As for all the poor newbies who shared our plight, their artificial bodies had their own built-in cooling system and the clothes they wore were purely for decorative purposes. When their systems overheated that would be the end of them—and of their hundred and some-odd-year life spans.
Wearily cursing J. Davis Alexander and his twisted ambitions for all they had done to Jin Tshei and me, I flicked at the continuous stream of sweat rolling off my forehead into my eyes. The one thing you could say for the boxies was that they were giving us plenty of water. That way they were keeping us alive and sweating dramatically for the video cameras that were transmitting our miserable images to the far comers of the Solar System.

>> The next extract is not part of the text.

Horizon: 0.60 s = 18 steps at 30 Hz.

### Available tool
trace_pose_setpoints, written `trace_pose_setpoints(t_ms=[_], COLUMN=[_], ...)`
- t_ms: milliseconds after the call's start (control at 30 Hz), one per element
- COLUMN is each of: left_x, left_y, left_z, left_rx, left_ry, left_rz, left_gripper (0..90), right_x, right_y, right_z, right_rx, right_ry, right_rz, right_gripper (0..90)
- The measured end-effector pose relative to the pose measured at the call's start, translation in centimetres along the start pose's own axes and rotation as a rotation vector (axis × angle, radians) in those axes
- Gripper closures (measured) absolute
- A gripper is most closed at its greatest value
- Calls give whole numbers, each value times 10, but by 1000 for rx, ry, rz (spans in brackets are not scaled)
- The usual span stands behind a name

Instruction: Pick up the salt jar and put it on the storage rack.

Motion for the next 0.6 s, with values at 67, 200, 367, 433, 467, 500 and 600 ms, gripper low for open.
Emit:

We were, apparently, worth more to the boxies as live testimony to the humanitarianism of their demands than as dead proof of their unrelenting determination.
For the moment.
In the meantime, it kept getting hotter.
“Cheer up,” I croaked to Tom Van Bastolaer, “only 139 hours to sunset—at which point we’ll freeze to death.”
“I’ll never again eat a lobster.”
“I thought you newbies didn’t eat at all.”
“I’ll never again think about eating a lobster.”
A boxgirl drifted closer, a gray-haired woman whose high cheekbones might have been of Slavic origin. “Some more water?”
I nodded resignedly. “I’m running out of nutros,” muttered Van Bastolaer. “All of us are. We re going to start having irreparable brain damage pretty soon if you don’t give us any.”
“Sorry, I don’t have any. The orders are to give you only water.”
“But you box—you people are crazy!” protested Van Bastolaer. “I was a boxie myself for three years! I know what it’s like. All of us newbies do. Were on your side!”
“Really? Once you’re in your fine new bodies, I don’t see any of you newbies standing up in the Peep’s Assembly demanding civil rights for us boxies! Or helping us get our own bodies like all you rich bastards got yours.”